Don Alfonso había manifestado su deseo de que sus restos reposaran en el Cerro de la Silla, para desde ahí contemplar la ciudad que lo vio nacer.
El Presidente de la República, Adolfo López Mateos, admiraba profundamente a don Alfonso. Respetuosamente, hizo una guardia ante sus restos y ordenó que el cadáver fuese sepultado en la Rotonda de los Hombres Ilustres.
En Nuevo León, uno de los seguidores de Reyes, el entonces Gobernador del Estado, Raúl Rangel Frías, procedió a cumplir el deseo de don Alfonso, aunque sólo fuese en parte. Personalmente recogió tierra del querido Cerro de la Silla y la llevó hasta la tumba del ilustre humanista, a fin de que esta tierra cubriera aquellos venerables restos.
Al mismo tiempo, consiguió un lugar hermoso para levantar un monumento que perpetuase para siempre la imagen de uno de los más grandes nuevoleoneses. Y lo dotó de un parque con escalinatas para poder subir hasta el lugar y desde ahí dominar con la vista un hermoso panorama de la ciudad.
Nosotros estuvimos ahí, con el Gobernador y con la viuda de Reyes y con muchas personas más. El evento quedó consignado en las páginas de los diarios locales, así como en la mente y en el corazón de muchos regiomontanos.
Durante años, las autoridades y el pueblo le rindieron homenaje a Reyes en ese lugar, hasta que un día, las autoridades municipales de Monterrey –encargadas de cuidar, proteger y mantener el lugar— dijeron que el sitio estaba abandonado y que no había nada ahí, excepto algunos miles de metros que eran propiedad de la ciudad de Monterrey, aunque no tomaron en cuenta que estaban en Guadalupe y que habían sido adquiridos para un propósito fundamental y único: honrar la memoria del ilustre regiomontano.
El poderoso alcalde envió a su yerno, uno de los regidores del Cabildo, a que hiciese una visita al terreno y éste encontró que estaba prácticamente abandonado. Es más, declaró que en el sitio no había ningún parque, ni monumento, ni nada.
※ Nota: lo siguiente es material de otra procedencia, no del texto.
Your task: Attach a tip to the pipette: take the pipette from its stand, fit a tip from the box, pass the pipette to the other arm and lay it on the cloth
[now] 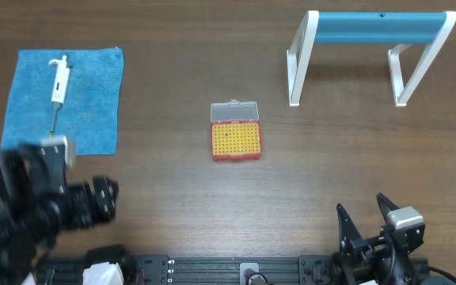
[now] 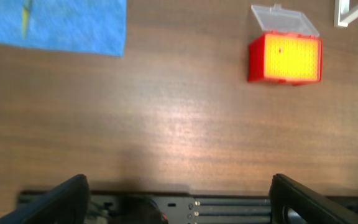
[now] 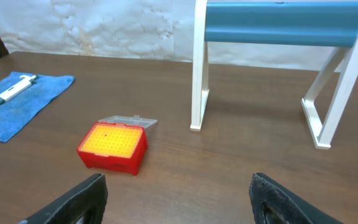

La escultura fue llevada a las bodegas de la Presidencia Municipal de Guadalupe. La situación pasó por las manos del Cabildo regiomontano y del Congreso del Estado, quienes de un plumazo, y sin mayores investigaciones, apoyaron la iniciativa del alcalde regiomontano. Sin darse cuenta de lo que habían hecho, regidores y diputados, aprobaron una de las más grandes aberraciones de que se tenga memoria en nuestro Estado.
Sin embargo, la historia no terminó ahí y más de mil vecinos de la Colonia Contry unieron sus esfuerzos para luchar, a fin de que se recuperaran el parque y el monumento. Ellos lucharon para no permitir que en el terreno que pertenece a don Alfonso Reyes, se construyesen los multifamliares anunciados. Por fortuna, la Suprema Corte de Justicia de la Nación les dio la razón y don Alfonso pudo regresar de nuevo a su Parque.
Los vecinos y el pueblo conocen el valor de este parque. Las autoridades, solamente pensaron en el precio. Por fortuna, el parque dedicado a Don Alfonso Reyes, permanece en ese lugar.